*** Dataset content Section Begins ***

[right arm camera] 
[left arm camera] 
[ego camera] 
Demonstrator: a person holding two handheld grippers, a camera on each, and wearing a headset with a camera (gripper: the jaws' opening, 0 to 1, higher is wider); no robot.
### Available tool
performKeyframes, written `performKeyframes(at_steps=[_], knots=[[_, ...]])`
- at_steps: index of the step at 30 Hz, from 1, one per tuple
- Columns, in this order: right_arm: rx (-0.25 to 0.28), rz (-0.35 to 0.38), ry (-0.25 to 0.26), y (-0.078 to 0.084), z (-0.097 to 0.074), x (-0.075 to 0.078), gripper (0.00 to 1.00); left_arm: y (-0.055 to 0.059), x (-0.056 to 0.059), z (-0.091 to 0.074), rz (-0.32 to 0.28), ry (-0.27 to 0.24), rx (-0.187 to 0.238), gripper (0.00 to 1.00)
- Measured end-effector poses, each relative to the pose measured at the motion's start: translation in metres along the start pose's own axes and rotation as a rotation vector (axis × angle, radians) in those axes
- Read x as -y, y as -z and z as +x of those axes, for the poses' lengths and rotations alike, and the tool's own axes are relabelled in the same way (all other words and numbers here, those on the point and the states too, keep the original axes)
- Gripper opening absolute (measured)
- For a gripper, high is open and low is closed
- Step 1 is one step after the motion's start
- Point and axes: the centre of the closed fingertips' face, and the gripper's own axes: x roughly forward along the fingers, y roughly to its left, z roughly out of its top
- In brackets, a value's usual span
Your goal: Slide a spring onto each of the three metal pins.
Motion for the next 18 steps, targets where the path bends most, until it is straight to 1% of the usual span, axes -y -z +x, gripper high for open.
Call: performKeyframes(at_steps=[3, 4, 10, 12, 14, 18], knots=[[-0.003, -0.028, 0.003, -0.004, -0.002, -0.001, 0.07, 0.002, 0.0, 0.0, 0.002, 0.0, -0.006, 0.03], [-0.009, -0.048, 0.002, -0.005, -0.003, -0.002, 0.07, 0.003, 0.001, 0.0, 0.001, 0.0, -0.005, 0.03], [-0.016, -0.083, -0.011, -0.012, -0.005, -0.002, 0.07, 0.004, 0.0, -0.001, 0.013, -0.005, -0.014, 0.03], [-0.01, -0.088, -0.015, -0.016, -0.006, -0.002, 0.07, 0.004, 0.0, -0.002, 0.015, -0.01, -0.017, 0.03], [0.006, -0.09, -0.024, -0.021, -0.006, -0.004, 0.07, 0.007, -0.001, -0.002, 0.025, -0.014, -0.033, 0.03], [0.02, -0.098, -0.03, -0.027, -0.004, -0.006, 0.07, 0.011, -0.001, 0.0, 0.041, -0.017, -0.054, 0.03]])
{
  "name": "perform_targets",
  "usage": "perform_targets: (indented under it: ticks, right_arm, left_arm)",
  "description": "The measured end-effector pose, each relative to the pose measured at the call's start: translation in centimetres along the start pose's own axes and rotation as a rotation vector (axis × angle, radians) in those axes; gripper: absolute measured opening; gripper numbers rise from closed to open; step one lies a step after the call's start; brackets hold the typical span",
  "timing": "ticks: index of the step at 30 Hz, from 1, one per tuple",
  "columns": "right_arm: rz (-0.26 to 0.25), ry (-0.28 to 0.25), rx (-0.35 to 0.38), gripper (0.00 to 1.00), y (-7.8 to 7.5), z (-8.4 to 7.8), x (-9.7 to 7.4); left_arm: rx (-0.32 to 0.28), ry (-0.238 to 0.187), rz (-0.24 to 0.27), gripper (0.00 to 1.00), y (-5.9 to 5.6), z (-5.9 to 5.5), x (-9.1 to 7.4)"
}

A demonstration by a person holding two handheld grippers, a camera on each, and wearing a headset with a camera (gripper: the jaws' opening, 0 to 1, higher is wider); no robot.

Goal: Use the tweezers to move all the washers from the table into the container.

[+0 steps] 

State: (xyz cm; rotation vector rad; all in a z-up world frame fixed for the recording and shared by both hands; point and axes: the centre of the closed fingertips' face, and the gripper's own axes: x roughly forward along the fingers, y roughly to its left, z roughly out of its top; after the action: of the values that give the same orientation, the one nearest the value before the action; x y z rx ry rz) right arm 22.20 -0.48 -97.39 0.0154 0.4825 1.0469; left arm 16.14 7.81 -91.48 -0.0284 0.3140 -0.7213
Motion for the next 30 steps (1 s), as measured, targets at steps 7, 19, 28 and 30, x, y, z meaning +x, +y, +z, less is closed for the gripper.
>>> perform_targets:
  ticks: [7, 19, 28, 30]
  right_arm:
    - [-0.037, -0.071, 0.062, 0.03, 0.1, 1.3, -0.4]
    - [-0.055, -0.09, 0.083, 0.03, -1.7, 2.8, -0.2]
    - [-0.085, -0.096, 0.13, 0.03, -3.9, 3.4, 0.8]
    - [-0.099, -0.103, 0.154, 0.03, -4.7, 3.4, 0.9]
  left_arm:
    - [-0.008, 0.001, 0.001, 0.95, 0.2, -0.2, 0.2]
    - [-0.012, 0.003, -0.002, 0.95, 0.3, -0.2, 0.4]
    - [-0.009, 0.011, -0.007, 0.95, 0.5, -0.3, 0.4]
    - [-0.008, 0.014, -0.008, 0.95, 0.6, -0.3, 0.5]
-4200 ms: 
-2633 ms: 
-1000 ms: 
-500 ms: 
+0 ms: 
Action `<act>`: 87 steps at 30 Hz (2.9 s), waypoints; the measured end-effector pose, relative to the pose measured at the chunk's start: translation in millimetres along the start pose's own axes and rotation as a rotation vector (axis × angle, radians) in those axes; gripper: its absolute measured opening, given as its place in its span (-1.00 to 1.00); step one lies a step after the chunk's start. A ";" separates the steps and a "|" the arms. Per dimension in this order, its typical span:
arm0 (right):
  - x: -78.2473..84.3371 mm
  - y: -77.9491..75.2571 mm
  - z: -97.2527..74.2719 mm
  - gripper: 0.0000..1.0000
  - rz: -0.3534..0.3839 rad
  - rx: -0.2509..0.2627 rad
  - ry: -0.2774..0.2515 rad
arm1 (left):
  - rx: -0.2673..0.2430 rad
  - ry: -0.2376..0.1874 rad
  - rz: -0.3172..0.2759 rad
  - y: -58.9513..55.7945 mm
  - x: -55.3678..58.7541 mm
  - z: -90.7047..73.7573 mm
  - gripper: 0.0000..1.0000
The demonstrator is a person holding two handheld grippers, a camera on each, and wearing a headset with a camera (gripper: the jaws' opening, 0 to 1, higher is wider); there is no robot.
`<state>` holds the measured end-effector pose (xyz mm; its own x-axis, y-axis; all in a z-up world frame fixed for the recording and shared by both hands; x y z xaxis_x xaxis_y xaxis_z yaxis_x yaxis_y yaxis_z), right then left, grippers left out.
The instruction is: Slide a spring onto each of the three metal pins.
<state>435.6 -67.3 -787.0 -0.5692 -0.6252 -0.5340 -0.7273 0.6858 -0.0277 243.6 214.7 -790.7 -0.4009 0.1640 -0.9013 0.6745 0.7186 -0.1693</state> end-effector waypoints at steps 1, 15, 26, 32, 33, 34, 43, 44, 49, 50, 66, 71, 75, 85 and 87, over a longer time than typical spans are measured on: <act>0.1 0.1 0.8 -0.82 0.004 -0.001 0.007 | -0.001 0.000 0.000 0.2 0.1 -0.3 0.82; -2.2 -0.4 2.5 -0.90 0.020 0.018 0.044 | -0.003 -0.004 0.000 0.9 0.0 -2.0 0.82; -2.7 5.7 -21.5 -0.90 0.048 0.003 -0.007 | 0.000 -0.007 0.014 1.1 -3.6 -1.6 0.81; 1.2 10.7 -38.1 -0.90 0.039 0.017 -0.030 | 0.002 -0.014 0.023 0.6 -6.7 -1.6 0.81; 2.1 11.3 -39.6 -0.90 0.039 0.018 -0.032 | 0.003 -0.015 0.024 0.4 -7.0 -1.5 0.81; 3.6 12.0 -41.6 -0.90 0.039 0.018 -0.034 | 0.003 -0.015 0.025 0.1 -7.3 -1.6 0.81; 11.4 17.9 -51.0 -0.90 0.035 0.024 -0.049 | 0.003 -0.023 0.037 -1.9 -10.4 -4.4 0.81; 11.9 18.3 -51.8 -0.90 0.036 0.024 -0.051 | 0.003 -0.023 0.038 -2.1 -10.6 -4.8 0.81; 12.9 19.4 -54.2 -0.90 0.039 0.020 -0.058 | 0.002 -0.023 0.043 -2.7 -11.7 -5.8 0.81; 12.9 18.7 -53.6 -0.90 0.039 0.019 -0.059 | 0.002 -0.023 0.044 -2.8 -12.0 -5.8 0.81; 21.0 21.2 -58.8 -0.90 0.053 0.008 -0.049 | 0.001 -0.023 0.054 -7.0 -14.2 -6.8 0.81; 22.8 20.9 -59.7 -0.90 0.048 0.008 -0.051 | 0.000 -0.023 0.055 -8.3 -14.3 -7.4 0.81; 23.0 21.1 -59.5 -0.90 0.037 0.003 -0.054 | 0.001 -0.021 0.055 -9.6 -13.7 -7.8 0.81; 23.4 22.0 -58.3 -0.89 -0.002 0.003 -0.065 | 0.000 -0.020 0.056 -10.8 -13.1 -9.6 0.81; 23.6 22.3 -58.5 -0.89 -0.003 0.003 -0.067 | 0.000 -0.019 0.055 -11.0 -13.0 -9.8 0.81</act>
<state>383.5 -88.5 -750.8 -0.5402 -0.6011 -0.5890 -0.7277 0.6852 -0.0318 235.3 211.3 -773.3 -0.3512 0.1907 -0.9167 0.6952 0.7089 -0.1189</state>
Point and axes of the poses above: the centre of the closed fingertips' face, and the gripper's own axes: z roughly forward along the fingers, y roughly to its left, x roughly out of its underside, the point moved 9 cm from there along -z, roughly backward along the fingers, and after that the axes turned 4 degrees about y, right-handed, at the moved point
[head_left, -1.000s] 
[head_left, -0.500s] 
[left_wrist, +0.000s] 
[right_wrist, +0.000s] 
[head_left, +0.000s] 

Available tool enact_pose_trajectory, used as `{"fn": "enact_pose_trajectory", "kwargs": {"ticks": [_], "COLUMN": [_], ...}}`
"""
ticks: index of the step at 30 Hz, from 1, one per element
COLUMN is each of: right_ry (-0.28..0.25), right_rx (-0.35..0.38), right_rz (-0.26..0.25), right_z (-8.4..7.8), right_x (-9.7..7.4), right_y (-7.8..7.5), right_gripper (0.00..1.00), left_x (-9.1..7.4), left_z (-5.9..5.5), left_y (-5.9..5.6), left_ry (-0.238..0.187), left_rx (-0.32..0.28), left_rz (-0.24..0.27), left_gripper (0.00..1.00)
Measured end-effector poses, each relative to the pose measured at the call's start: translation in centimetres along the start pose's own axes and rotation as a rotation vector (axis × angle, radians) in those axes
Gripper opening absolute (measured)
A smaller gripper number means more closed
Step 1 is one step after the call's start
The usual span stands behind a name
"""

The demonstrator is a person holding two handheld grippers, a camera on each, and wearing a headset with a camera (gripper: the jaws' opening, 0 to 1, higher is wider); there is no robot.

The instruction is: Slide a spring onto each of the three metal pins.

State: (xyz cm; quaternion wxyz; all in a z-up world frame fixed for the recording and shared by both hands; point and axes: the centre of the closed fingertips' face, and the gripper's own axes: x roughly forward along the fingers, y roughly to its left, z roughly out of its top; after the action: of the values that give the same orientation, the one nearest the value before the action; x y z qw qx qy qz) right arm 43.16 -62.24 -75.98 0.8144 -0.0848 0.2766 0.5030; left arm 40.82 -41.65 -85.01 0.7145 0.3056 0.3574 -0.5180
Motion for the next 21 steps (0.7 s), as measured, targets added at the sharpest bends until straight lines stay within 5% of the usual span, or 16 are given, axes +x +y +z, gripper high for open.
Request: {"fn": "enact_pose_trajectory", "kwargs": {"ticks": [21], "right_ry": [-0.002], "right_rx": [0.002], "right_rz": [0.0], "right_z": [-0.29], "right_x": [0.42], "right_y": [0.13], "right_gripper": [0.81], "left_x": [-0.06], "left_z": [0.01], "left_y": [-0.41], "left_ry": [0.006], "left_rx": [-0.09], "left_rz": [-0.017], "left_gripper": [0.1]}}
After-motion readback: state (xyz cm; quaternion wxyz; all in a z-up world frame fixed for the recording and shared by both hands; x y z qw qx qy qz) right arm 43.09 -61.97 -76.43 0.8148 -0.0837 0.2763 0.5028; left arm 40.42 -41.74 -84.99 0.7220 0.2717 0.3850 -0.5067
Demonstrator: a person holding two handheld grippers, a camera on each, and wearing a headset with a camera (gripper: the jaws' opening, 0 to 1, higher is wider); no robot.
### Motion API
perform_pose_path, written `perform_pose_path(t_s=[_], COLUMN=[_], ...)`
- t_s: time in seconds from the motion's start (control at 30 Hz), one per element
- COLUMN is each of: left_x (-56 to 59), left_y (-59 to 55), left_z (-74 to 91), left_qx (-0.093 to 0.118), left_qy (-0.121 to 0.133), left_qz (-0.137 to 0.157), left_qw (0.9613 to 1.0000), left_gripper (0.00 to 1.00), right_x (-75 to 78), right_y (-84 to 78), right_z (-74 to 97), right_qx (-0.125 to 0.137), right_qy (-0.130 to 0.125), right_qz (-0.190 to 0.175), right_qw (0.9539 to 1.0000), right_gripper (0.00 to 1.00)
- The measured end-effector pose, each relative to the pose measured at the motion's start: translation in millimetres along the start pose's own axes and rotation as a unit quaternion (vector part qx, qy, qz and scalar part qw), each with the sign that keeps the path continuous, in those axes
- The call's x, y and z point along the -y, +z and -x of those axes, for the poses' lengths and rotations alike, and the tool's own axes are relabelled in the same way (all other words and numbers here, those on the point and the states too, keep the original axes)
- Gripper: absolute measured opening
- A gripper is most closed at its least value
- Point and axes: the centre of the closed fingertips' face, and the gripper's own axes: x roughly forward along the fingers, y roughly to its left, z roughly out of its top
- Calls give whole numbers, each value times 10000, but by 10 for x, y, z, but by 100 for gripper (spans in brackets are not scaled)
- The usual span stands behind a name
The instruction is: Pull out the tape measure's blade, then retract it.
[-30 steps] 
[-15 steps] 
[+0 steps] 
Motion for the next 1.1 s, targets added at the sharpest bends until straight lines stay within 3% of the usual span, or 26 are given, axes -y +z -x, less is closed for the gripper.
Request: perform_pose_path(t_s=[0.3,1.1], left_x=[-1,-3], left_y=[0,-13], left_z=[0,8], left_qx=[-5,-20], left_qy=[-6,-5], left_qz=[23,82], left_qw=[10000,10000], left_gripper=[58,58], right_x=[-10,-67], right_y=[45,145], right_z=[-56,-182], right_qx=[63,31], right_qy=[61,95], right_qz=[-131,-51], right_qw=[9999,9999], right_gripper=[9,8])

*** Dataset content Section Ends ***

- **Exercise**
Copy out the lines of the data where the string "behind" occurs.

- **Expected output**
The usual span stands behind a name
- The usual span stands behind a name

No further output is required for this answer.